Their sadness is for children who died, as well as those who will never be the same when they leave the hospital, she says.

In other situations, family members might act as gatekeepers to healthcare staff accessing the patient. This requires case managers to hone their diplomatic skills.

“We have family dynamic issues with most of our patients, but with this mass shooting circumstance, it heightens it and makes it more challenging,” says Cindi Stephanos, BSN, RN, director of risk and quality/care management for Mercy Medical Center.

“You might have a mother who is trying to protect her child, but who might not always be rational about what she’s trying to accomplish,” Stephanos says. “You have to tread very lightly and be very careful because everyone is on edge.”

Family members might move into gatekeeper mode and try to keep hospital staff and others away from the victim when he or she is sleeping, and it’s true that patients need rest and a break. But that doesn’t always work, Brownell says.

“The police and FBI show up, and how do you work with these people while making sure the patient is getting rest?” he says. “The police are on a time schedule too, and it’s important they get information as soon as they can.”

Handle the media. When hospitals face a mass shooting or some other event that results in widespread media attention, some of the typical hospital dynamics change, case managers note.

For example, the Umpqua Community College shooting drew many reporters to the hospital as patients were being brought in, and their presence and attention was a threat to patient privacy, Brownell says.

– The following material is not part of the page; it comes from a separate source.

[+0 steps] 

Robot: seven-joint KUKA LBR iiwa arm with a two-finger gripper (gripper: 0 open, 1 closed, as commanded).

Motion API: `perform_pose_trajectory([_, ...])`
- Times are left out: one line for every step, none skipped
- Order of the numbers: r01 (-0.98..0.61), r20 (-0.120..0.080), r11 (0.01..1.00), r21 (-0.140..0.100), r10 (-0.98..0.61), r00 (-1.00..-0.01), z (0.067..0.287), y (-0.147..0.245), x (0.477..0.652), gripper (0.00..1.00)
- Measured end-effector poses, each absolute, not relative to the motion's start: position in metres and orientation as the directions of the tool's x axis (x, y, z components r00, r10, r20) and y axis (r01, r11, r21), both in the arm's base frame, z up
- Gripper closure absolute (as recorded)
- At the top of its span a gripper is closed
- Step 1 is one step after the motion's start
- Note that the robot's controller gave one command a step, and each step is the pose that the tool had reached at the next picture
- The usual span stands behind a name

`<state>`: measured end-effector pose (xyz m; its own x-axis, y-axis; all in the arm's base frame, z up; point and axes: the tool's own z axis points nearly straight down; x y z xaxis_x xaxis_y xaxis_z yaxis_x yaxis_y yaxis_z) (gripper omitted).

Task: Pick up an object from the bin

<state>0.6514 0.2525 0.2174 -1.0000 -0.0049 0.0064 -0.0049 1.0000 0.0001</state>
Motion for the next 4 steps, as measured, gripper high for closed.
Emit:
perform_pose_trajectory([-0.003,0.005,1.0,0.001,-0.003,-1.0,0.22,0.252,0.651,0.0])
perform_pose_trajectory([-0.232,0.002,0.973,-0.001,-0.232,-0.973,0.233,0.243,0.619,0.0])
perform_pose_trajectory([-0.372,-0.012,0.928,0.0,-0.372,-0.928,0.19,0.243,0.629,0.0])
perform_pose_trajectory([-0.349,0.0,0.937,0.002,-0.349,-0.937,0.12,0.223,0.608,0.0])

“In a normal situation, I would call an ambulance when a patient has to be moved to another hospital, and have the ambulance by the main door, but in this circumstance, based on the attention the patient was receiving, we had to figure out how to get the ambulance to come to a side door to pick up a patient,” Brownell explains.

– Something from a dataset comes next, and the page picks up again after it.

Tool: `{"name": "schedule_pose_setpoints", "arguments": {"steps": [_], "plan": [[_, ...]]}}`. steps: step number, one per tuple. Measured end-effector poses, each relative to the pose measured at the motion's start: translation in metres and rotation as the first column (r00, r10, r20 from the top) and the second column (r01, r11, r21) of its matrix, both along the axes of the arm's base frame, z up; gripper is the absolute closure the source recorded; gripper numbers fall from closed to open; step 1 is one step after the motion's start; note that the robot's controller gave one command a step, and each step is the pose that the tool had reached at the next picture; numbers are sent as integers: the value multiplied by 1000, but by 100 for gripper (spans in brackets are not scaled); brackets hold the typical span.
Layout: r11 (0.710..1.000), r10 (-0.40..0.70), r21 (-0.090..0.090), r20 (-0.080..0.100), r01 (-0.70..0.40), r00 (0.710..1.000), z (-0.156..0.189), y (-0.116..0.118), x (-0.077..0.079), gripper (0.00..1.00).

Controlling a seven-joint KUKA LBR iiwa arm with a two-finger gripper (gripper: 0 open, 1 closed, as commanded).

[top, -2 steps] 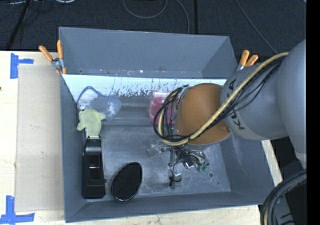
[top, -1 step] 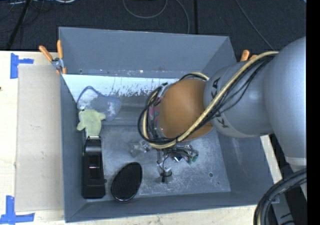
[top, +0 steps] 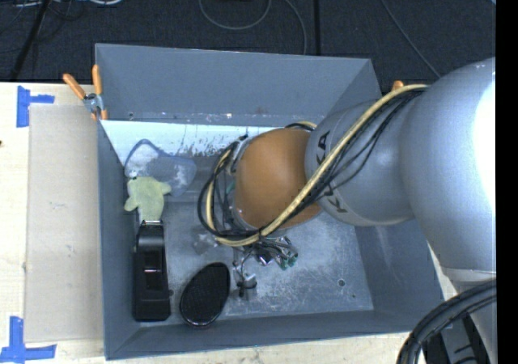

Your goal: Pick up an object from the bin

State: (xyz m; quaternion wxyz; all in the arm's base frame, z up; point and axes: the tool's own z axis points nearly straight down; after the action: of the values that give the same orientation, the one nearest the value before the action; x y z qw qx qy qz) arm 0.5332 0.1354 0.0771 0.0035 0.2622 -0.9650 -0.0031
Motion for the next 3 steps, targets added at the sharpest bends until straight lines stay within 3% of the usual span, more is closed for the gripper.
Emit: {"name": "schedule_pose_setpoints", "arguments": {"steps": [1, 2, 3], "plan": [[1000, -15, -4, -1, 15, 1000, 18, -1, -5, 0], [958, 288, 1, 3, -288, 958, 10, 18, -7, 0], [966, 259, -3, -2, -259, 966, -8, 51, -9, 100]]}}
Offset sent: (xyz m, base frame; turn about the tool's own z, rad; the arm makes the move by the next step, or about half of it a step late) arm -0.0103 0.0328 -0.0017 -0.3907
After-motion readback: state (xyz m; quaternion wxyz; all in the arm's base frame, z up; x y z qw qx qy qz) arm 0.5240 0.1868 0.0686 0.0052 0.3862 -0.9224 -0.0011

The media’s presence made logistics more challenging.

“Most media were ready and willing to play by the rules, but not all of them, and that was our biggest concern, to protect patients’ privacy,” Herskovitz says. “We wanted the patients and families who did not desire to have interactions with the media to remain physically private.”

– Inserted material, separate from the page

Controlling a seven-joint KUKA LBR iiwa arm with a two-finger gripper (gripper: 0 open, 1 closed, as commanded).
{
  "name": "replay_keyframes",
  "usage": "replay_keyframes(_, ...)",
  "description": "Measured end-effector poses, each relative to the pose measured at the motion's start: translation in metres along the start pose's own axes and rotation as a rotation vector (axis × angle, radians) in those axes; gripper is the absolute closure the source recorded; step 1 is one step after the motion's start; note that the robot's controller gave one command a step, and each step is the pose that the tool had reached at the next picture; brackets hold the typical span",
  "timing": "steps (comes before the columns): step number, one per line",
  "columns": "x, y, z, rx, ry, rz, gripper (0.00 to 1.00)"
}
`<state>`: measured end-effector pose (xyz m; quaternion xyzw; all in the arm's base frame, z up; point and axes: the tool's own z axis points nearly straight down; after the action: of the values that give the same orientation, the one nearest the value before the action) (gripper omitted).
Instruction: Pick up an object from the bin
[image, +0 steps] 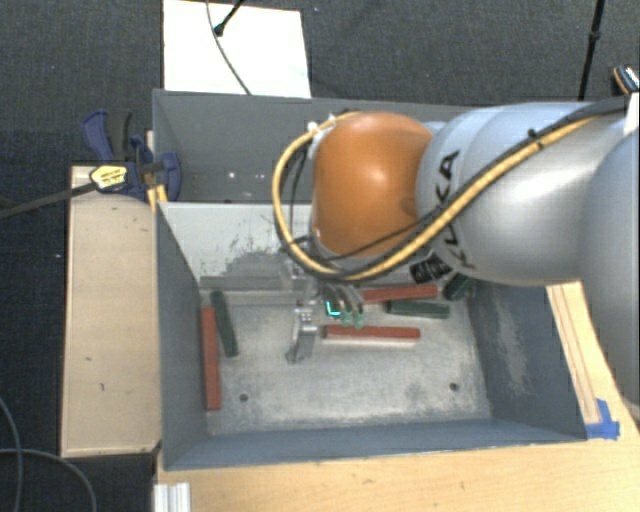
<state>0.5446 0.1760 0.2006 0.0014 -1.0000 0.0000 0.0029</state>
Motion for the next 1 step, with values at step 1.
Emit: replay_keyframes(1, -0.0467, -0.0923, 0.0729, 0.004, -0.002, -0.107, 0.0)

This was most challenging when patients were discharged or transferred to another healthcare location. “The media literally was sitting in cars by the doors of the hospital, waiting to jump out and talk to people,” Herskovitz says.

In cases like this, hospitals should consider using a VIP plan in which victims of highly public tragedies receive the same attention to privacy, physical security, and protection as celebrities who are in a hospital, he adds.

This might even entail keeping patients in the hospital longer than medically warranted, Brownell says. “We had a situation where patients might have been medically able to be discharged, but because of the celebrity issue and other issues, they weren’t ready to actually leave the building — so we kept them in the hospital a little bit longer to make sure their exit plan was a safe and secure plan for them.”

Work with social workers and chaplains, and network with community resources. Families and patients will need additional help, particularly if the family is from out of town, Kearns says.

“Most families that come to our hospital from out of town are ill-prepared for staying long periods, especially if their loved one is intubated and might be that way for weeks to come,” Kearns says. “We have to sit down with them and talk about what’s going on and how we don’t know what the prognosis is, but the physician anticipates the patient will be here for another three to four weeks.”

Then case managers call hotels and, sometimes, even homeless shelters to find families a place to stay. When mass shootings or other traumatic events happen during spring break, most hotels are full or charging very high rates, making this option difficult for the families, she notes.

Also, there are some crime victims’ funds and assistance, and case managers can help patients and families obtain information about these, she says.